What to work on
Once you reach the line that holds "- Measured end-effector" in the listing below, output it and every line after it through the line that holds "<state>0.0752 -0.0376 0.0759", word for word.

Working data
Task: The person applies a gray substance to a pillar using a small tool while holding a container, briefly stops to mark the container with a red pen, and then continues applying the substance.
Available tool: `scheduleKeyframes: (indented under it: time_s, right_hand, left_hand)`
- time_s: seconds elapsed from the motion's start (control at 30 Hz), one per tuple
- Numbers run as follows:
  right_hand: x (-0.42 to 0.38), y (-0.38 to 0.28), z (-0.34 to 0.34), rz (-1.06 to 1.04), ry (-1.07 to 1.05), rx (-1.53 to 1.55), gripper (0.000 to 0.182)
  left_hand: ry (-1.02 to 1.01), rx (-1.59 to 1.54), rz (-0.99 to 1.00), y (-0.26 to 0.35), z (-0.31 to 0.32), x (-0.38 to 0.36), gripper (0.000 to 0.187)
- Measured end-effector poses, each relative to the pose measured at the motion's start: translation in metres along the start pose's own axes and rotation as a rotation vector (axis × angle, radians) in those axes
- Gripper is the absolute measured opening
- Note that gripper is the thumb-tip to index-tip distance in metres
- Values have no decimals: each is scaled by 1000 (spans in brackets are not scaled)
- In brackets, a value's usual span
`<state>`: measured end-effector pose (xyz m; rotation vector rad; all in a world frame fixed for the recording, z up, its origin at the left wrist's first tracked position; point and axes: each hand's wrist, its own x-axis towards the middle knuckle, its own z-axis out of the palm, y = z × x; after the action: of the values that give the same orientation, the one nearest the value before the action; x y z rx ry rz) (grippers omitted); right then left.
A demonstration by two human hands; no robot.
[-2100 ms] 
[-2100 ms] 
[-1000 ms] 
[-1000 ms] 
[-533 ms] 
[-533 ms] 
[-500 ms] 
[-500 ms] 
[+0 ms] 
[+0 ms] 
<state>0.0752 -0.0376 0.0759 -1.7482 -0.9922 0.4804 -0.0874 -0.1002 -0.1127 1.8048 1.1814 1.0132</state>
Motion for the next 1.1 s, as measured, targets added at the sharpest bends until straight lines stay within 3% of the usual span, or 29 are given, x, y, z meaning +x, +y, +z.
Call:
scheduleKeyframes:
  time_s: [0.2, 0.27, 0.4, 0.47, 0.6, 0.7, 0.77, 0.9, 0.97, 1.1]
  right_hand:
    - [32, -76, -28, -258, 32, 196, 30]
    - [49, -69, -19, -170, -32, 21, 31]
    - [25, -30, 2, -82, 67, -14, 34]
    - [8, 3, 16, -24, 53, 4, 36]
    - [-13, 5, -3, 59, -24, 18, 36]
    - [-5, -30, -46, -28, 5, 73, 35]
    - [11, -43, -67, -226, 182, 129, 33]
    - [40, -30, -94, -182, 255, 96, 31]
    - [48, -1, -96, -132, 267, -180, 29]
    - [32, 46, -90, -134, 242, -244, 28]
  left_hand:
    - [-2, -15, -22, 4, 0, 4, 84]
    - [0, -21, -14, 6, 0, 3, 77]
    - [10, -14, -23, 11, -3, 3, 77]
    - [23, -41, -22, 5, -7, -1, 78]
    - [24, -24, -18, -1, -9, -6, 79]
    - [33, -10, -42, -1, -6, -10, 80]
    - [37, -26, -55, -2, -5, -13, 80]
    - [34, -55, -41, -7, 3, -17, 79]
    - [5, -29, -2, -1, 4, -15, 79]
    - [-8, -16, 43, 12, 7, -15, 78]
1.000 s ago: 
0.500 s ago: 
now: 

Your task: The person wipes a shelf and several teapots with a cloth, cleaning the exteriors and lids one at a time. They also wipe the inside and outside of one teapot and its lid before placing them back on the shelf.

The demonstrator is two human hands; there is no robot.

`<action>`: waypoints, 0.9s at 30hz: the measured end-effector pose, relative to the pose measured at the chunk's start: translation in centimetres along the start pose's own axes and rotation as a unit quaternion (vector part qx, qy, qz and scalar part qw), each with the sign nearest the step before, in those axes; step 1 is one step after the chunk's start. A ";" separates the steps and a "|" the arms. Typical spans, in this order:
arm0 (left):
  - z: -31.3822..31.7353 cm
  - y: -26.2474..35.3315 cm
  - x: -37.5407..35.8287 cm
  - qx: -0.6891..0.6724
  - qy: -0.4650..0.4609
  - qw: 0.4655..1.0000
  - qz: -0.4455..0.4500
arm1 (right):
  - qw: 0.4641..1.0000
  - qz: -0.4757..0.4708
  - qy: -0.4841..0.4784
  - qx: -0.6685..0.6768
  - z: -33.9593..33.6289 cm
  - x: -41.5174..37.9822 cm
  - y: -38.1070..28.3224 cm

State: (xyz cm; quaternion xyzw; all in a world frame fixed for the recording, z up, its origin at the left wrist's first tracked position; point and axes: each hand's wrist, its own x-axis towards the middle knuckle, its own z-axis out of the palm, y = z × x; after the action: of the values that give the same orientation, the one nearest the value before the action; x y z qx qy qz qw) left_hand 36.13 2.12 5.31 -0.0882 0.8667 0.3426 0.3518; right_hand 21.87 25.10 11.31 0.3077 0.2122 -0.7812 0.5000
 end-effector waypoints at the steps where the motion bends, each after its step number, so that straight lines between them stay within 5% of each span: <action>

Response for this exercise
- Measured end-effector poses, each relative to the pose measured at the motion's start: translation in metres along the start pose's own axes and rotation as a rotation vector (axis × angle, radians) in those axes
- Gripper is the absolute measured opening
- Note that gripper is the thumb-tip to index-tip distance in metres
- Values have no decimals: each is scaled by 1000 (spans in brackets are not scaled)
- In brackets, a value's usual span
`<state>`: measured end-effector pose (xyz m; rotation vector rad; all in a world frame fixed for the recording, z up, its origin at the left wrist's first tracked position; point and axes: each hand's wrist, its own x-axis towards the middle knuckle, its own z-axis out of the palm, y = z × x; after the action: of the values that give the same orientation, the one nearest the value before the action; x y z rx ry rz) (grippers omitted); right then left.
A demonstration by two human hands; no robot.
[-2100 ms] 
[-2100 ms] 
[-1000 ms] 
[-1000 ms] 
[-533 ms] 
[-533 ms] 
[-500 ms] 
[-500 ms] 
[+0 ms] 
[+0 ms] 
<state>0.0752 -0.0376 0.0759 -1.7482 -0.9922 0.4804 -0.0874 -0.1002 -0.1127 1.8048 1.1814 1.0132</state>

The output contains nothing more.